■ AIM OF THE TASK: Whenever a line below includes the string "aluminium", show it.

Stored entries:

----

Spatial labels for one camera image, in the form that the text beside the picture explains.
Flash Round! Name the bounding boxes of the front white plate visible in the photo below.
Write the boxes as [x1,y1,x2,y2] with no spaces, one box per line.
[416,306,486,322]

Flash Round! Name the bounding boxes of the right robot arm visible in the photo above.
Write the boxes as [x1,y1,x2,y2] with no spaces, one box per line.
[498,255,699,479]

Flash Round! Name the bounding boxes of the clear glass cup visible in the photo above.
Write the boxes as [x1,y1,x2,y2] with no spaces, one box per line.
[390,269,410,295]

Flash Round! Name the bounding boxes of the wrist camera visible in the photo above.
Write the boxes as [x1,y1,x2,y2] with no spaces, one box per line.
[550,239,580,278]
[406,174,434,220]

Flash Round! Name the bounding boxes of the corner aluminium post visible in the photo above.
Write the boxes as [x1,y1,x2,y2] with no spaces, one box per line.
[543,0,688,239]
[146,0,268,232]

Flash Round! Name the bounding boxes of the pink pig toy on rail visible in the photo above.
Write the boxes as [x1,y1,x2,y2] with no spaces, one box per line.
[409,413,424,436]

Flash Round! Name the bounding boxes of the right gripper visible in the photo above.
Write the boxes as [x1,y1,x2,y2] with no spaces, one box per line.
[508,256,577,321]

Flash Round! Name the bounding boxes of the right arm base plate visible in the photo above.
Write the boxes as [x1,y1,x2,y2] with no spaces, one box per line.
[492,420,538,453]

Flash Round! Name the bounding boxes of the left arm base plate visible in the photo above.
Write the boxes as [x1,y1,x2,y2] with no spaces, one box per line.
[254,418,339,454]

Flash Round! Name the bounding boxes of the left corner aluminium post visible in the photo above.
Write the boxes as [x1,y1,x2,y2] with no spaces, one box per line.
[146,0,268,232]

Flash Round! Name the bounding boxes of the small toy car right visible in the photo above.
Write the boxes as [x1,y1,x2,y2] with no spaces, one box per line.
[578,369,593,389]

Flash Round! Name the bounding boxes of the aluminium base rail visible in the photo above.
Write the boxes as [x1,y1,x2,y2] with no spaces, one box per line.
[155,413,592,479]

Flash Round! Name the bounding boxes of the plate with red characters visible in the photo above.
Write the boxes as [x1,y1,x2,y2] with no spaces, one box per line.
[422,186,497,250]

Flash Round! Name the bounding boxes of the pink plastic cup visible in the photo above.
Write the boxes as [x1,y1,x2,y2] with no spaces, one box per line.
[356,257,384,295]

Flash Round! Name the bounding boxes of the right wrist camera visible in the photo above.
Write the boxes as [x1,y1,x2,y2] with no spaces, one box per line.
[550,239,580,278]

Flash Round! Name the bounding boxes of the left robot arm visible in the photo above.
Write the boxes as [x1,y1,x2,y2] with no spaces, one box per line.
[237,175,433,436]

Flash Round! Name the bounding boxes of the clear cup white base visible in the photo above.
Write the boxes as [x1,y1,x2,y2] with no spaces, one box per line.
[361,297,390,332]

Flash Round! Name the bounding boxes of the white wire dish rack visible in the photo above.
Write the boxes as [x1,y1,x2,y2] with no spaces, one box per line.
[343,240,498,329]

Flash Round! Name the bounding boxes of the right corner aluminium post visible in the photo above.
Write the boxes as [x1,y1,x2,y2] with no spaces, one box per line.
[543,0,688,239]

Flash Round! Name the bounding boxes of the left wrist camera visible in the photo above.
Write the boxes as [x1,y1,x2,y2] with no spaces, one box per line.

----

■ SOLUTION:
Flash Round! Name the bounding boxes of the corner aluminium post visible in the photo above.
Flash Round! Name the bounding boxes of the left corner aluminium post visible in the photo above.
Flash Round! Name the bounding boxes of the aluminium base rail visible in the photo above.
Flash Round! Name the bounding boxes of the right corner aluminium post visible in the photo above.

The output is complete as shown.